A breakthrough moment came to me a few years into my career when the agency Hall and Partners leapt onto the UK market research scene with an MRS paper, a philosophy and methodology that seemed eminently sensible to me: advertising works in ways that may well be mysterious, but are certainly various. It can work through the mind, or at least rational thought (Persuasion), or through the emotions (Involvement) or through the senses (Salience).
I've just finished Paul Feldwick's excellent book, The Anatomy of Humbug. I had a similar feeling of a breakthrough on reading this - it's a review of advertising practitioner (rather than academic) thought from the 19th century onwards. Six ways in which advertising probably works (which are not mutually exclusive) are outlined. Please note, however, that Mr Feldwick mentions that six is simply a convenient number - these are in no way 'The Six Definitive Ways In Which Advertising Works.'
They include our old friends Salesmanship, Seduction and Salience, which correspond approximately to the three ways outlined by Hall & Partners. Then Mr Feldwick adds Social Connection, Spin and Showbiz.
The 'schools of thought' are illustrated by quotes and anecdotes from ad men and researchers through the ages, some I'd heard of (Bernbach, Ogilvy, Rosser Reeves, Stephen King, Ernest Dichter and showman P.T.Barnum) and others that I hadn't, who I now feel compelled to read up on (Lasker, Hopkins, Starch, Bernays). At last, after nearly three decades in advertising, I know what 'Starch' and 'DAGMAR' refer to!
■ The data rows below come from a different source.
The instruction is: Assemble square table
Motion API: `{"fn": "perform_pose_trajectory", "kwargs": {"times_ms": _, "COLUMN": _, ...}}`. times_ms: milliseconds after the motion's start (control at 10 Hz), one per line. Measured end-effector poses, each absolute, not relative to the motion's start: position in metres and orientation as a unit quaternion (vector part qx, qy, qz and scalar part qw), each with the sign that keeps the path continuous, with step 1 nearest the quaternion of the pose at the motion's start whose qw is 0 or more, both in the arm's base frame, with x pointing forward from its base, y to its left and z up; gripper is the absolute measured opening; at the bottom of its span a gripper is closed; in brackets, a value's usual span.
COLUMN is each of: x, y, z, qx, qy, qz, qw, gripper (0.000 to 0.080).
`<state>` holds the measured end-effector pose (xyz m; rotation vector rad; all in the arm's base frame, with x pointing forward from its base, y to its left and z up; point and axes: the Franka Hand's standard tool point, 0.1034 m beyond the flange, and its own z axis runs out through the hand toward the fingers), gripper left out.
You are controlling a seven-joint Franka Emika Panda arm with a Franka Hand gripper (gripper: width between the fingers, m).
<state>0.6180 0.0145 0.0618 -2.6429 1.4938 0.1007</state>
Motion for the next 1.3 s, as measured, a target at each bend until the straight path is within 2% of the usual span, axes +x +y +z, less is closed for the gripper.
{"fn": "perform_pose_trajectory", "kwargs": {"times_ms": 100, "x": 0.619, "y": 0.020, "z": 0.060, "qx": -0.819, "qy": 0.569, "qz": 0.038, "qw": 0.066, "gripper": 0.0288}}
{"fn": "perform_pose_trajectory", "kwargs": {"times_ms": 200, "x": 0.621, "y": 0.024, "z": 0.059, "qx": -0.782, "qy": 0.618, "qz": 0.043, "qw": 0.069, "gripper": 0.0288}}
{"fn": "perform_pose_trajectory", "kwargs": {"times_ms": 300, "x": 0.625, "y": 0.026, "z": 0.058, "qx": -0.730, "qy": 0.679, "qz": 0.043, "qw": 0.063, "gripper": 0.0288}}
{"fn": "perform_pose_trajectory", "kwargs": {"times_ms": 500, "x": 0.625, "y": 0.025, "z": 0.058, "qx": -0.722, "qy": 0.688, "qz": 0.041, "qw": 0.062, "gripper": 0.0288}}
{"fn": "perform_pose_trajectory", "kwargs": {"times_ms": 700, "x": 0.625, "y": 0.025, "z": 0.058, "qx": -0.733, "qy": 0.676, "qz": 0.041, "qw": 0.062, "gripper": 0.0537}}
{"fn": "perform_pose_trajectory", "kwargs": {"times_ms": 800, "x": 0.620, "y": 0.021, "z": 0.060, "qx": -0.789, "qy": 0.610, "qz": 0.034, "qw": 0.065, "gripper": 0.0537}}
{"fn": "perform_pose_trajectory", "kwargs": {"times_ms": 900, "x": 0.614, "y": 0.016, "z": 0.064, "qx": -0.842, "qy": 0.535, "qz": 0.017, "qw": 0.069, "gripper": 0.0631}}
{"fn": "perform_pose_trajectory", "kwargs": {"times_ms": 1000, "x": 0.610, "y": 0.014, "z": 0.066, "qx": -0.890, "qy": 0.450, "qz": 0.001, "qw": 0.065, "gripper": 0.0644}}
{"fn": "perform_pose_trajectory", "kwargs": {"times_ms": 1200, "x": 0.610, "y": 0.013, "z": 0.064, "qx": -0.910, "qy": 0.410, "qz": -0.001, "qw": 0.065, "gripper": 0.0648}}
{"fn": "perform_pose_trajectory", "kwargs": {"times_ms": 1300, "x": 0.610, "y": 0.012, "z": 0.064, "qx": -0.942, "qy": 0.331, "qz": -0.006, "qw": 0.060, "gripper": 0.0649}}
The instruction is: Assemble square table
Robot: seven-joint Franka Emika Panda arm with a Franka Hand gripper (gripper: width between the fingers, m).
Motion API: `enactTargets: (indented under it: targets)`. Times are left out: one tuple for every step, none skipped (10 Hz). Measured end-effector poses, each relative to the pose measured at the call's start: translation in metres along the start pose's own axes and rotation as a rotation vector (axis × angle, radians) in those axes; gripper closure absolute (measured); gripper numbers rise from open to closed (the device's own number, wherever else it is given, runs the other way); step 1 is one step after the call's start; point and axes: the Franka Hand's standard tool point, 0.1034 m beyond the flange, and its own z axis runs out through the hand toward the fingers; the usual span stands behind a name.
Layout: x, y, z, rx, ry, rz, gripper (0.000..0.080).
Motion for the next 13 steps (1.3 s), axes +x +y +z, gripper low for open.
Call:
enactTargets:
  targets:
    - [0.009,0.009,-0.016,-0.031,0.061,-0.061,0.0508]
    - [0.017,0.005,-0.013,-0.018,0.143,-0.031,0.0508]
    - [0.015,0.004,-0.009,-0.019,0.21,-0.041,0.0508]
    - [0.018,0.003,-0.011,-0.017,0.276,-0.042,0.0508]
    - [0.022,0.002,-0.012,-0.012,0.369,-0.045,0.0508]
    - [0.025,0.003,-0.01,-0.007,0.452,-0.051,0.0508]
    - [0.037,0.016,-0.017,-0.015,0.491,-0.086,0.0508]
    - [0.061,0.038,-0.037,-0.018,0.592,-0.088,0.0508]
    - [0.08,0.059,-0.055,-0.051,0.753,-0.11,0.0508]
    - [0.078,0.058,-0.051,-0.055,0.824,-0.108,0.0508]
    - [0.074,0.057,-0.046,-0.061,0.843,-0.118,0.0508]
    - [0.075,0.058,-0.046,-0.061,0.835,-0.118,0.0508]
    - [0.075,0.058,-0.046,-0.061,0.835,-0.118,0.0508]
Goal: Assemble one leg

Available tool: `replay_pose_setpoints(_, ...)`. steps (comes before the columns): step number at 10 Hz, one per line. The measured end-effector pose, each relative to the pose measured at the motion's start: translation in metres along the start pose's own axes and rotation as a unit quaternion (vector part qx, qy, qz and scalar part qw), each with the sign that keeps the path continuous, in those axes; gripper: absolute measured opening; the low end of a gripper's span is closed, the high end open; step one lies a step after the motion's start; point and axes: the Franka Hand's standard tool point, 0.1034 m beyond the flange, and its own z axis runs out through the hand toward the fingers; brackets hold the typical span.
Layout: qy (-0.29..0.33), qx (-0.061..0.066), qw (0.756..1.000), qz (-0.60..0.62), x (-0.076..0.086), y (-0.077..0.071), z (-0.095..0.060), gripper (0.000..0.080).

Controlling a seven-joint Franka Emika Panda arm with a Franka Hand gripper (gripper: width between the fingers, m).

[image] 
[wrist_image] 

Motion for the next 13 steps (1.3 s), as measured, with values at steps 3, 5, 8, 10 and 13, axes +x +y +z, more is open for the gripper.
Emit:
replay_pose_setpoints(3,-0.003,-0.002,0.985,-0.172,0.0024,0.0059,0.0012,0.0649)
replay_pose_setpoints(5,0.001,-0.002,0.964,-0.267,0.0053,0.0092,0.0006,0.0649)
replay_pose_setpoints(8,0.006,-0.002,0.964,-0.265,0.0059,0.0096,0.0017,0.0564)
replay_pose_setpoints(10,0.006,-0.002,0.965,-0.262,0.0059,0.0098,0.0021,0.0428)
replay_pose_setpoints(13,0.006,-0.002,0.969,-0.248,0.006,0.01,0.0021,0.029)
The book is refreshing to read - intelligent, witty, incisive and opinionated in a good way - a long way from the standard business book blah. I liked the way that the book ends with 'Showmanship.' How often have you thought, or said, after all the posturing and pontificating and over-intellectualising - come on, it's only advertising!
I suspect that many of us are quite happy to be suckers. We know the rules of the game. We know about hype, but do we really care as long as we get value for money? To me, 'Showmanship' is a bit like 'Salience' - it's an immediate appeal to the senses, instant gratification, and not to be analysed or taken too seriously.
As another (fictional) 19th century showman (Mr Sleary, the circus owner in Dickens' Hard Times) said:
People must be entertained.
And maybe it's brands that should be doing just that.
Paul Feldwick worked in an advertising agency for over thirty years; he became head of the planning department at Boase Massimi Pollitt and later a Worldwide Brand Planning Director for DDB. Since leaving he has worked as a consultant in the fields of strategy, brands, and organisational change, but retains a strong fascination for advertising itself. He has Master’s degrees from the University of Bath School of Management and Ashridge Business School.